Il primo: l’impiegata XY aveva vinto un concorso, passando così dal 6° al 7° livello. Per contratto doveva diventare responsabile di un ufficio. Dato che il suo dipartimento non aveva al momento un ufficio senza responsabile, KZ aveva deciso, con un ordine di servizio, di istituire un nuovo ufficio monouomo, anzi monodonna, per continuare ad avvalersi del lavoro di XY, impiegata assai brava. Ma, dicono i rappresentanti sindacali, l’ufficio non può essere fatto da una sola persona, ne va della professionalità. Quindi, per difendere la dignità professionale di XY, KZ avrebbe dovuto lasciarla andare in un altro dipartimento dove c’erano uffici disponibili. XY, da notare, non aveva alcuna voglia di andarsene ed era molto contenta della decisione di KZ. Il quale obietta: “Quindi, per trattenere XY, avrei dovuto fare ogni sforzo per farle perdere il concorso?”. “Ah!”, rispondono i sindacati, testualmente: “Lei ragiona con una logica normale, di lavoro, di gradimento della lavoratrice; per noi non va bene, noi dobbiamo ragionare con una logica sindacale!”.

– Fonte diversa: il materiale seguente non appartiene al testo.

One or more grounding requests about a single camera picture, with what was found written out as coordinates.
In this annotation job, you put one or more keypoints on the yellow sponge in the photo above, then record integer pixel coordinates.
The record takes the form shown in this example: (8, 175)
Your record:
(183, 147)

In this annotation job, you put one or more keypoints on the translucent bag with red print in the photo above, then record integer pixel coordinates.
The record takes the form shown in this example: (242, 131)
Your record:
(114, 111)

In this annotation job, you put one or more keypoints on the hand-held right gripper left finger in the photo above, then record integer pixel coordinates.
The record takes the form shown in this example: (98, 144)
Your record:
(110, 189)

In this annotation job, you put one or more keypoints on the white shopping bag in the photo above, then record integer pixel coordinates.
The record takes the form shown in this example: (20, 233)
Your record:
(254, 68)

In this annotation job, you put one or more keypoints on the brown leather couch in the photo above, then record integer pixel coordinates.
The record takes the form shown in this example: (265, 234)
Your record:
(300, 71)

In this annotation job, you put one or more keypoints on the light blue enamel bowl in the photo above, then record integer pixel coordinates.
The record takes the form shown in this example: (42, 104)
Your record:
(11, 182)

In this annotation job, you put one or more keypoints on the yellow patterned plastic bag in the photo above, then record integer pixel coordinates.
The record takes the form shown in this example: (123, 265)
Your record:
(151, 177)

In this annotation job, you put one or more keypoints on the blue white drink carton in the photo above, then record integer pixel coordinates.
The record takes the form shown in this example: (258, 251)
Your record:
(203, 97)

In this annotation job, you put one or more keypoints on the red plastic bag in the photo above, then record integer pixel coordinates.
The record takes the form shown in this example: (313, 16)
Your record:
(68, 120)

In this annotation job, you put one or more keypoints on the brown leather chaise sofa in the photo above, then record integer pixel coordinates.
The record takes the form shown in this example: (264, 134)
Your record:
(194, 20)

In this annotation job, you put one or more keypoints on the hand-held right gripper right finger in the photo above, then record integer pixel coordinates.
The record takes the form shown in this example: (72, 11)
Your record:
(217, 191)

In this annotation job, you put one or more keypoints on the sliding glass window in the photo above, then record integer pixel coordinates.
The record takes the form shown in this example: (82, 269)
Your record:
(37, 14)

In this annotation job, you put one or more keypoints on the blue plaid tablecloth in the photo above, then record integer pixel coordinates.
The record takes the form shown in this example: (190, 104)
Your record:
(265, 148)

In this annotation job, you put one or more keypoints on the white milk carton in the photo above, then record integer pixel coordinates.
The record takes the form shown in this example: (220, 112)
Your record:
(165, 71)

La discussione continua su molti altri punti ugualmente surreali. Alla fine KZ dice: “E’ stato utile e interessante, ma io non darò seguito alle vostre richieste e andrò avanti su tutto come deciso”: “Ahhhh!!!”, rispondono i sindacati, “lei così rifiuta la mediazione!” (il che pare sia il più grande delitto di cui ci si possa macchiare). “No”, risponde a sua volta KZ, “io non faccio quello che voi mi chiedete, non perché sia la controparte autoritaria, ma perchè quello che voi mi chiedete di fare è immorale, e io le cose immorali non le faccio”. Silenzio intorno al tavolo. “Come vuole; si assume la responsabilità di quello che dice e fa. La salutiamo”.
La storia ovviamente è vera. Per anni, fino alla fine del suo incarico, KZ non è stato mai più visitato dai sindacati, che non hanno rivendicato mai più niente, con grande gaudio di tutti gli impiegati e funzionari del dipartimento.